Un estudio en ratones muestra que una terapia con ARNm puede restaurar funciones clave del sistema inmunológico envejecido
Una terapia experimental basada en ARN mensajero (ARNm) logró restaurar la funcionalidad de las células T envejecidas en ratones, lo que mejoró su respuesta a vacunas y tratamientos contra el cáncer. El hallazgo, publicado el 17 de diciembre de 2025 en la revista Nature, abre una nueva vía en la investigación sobre el rejuvenecimiento del sistema inmunológico en edades avanzadas.
El estudio, liderado por Mirco Friedrich, hematólogo y oncólogo del Centro Alemán de Investigación del Cáncer, consistió en la administración de un cóctel compuesto por tres ARNm, encapsulados en partículas lipídicas, directamente al hígado de ratones de unos 16 meses, lo que equivale a humanos de entre 50 y 60 años. Según Friedrich, "la mayoría de las células T se encuentran en la sangre" y el hígado "recibe todo el volumen sanguíneo del cuerpo", lo que permite una entrega efectiva del tratamiento.

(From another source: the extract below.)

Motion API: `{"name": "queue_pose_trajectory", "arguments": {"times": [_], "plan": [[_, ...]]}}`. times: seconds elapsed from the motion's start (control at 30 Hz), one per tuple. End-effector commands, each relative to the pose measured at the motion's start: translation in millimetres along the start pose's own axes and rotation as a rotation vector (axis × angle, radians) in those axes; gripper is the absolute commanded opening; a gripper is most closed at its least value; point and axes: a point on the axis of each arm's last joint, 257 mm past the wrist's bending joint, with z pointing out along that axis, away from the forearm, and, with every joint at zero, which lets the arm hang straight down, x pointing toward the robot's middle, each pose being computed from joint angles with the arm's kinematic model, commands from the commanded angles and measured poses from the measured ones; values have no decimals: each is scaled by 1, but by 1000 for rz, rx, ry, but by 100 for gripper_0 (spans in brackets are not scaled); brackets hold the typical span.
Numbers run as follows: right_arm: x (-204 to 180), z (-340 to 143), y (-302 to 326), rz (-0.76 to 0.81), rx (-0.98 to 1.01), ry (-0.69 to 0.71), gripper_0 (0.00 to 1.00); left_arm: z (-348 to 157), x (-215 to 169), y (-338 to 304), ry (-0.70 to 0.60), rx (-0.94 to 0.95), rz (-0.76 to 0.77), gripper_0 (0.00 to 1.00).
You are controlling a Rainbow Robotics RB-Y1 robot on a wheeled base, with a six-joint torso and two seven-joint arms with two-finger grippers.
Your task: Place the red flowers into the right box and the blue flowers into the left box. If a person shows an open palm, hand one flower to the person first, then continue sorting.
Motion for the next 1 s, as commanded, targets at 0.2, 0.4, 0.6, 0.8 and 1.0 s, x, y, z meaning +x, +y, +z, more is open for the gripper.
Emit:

Las células T, responsables de coordinar la respuesta inmunitaria y eliminar células infectadas, sufren una reducción significativa en número y eficacia con el envejecimiento. Esta disminución explica por qué las vacunas y algunas inmunoterapias son menos eficaces en adultos mayores. Además, está asociada a procesos de inflamación crónica vinculados a enfermedades cardiovasculares, explicó María Mittelbrunn, inmunóloga del Consejo Superior de Investigaciones Científicas (CSIC) en Madrid, quien no participó en el estudio.
Para determinar el tratamiento adecuado, el equipo de investigación analizó cómo cambia la actividad genética de las células T desde el nacimiento hasta una edad avanzada en ratones. Identificaron tres proteínas clave en el proceso de envejecimiento y desarrollaron ARNm que codifica dichas proteínas. El tratamiento, administrado dos veces por semana, incrementó la producción de células T y fortaleció la respuesta inmunológica frente a vacunas y terapias contra el cáncer. No obstante, los efectos disminuyeron al interrumpir la aplicación.
Michelle Linterman, inmunóloga del Instituto Malaghan de Investigación Médica en Wellington, destacó la relevancia de este enfoque: "El envejecimiento de las células T no es un proceso fijo, sino modificable". Agregó que estos resultados respaldan la idea de que "podemos pensar en modificar la biología de las células T de forma que realmente permita una mejor salud en la vejez".
Aunque se requieren más investigaciones antes de aplicar esta técnica en humanos, los autores consideran que las proteínas seleccionadas podrían desempeñar funciones similares en personas, lo que sugiere un posible camino hacia terapias inmunológicas aplicables en medicina geriátrica.